Try it » A word-for-word transcription of the listing is all that is needed.

[Input data]

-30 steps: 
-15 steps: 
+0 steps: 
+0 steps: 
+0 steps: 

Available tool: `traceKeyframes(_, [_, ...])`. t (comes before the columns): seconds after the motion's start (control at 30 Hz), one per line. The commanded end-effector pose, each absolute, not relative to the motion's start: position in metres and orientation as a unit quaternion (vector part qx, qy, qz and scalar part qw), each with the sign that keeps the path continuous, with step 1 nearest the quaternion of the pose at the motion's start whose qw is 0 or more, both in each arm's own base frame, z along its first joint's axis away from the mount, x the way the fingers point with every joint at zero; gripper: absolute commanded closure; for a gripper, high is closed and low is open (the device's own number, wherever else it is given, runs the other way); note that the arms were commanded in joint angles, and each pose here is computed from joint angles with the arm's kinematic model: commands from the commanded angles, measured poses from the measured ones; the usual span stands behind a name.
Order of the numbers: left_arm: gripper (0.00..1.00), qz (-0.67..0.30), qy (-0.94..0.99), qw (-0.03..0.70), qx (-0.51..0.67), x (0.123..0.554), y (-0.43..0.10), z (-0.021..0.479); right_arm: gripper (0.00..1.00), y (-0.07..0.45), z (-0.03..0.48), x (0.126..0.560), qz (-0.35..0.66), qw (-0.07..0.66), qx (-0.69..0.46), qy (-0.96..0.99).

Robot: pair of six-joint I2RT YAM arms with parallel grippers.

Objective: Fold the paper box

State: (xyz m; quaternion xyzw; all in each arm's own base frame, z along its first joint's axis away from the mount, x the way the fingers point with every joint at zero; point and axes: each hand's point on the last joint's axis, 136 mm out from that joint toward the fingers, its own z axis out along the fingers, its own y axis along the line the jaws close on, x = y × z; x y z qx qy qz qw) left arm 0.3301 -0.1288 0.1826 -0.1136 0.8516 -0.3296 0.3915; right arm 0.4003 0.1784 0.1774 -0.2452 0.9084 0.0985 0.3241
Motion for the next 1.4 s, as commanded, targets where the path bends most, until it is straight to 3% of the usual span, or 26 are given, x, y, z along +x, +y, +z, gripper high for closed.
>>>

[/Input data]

Exercise result »
-30 steps: 
-15 steps: 
+0 steps: 
+0 steps: 
+0 steps: 

Available tool: `traceKeyframes(_, [_, ...])`. t (comes before the columns): seconds after the motion's start (control at 30 Hz), one per line. The commanded end-effector pose, each absolute, not relative to the motion's start: position in metres and orientation as a unit quaternion (vector part qx, qy, qz and scalar part qw), each with the sign that keeps the path continuous, with step 1 nearest the quaternion of the pose at the motion's start whose qw is 0 or more, both in each arm's own base frame, z along its first joint's axis away from the mount, x the way the fingers point with every joint at zero; gripper: absolute commanded closure; for a gripper, high is closed and low is open (the device's own number, wherever else it is given, runs the other way); note that the arms were commanded in joint angles, and each pose here is computed from joint angles with the arm's kinematic model: commands from the commanded angles, measured poses from the measured ones; the usual span stands behind a name.
Order of the numbers: left_arm: gripper (0.00..1.00), qz (-0.67..0.30), qy (-0.94..0.99), qw (-0.03..0.70), qx (-0.51..0.67), x (0.123..0.554), y (-0.43..0.10), z (-0.021..0.479); right_arm: gripper (0.00..1.00), y (-0.07..0.45), z (-0.03..0.48), x (0.126..0.560), qz (-0.35..0.66), qw (-0.07..0.66), qx (-0.69..0.46), qy (-0.96..0.99).

Robot: pair of six-joint I2RT YAM arms with parallel grippers.

Objective: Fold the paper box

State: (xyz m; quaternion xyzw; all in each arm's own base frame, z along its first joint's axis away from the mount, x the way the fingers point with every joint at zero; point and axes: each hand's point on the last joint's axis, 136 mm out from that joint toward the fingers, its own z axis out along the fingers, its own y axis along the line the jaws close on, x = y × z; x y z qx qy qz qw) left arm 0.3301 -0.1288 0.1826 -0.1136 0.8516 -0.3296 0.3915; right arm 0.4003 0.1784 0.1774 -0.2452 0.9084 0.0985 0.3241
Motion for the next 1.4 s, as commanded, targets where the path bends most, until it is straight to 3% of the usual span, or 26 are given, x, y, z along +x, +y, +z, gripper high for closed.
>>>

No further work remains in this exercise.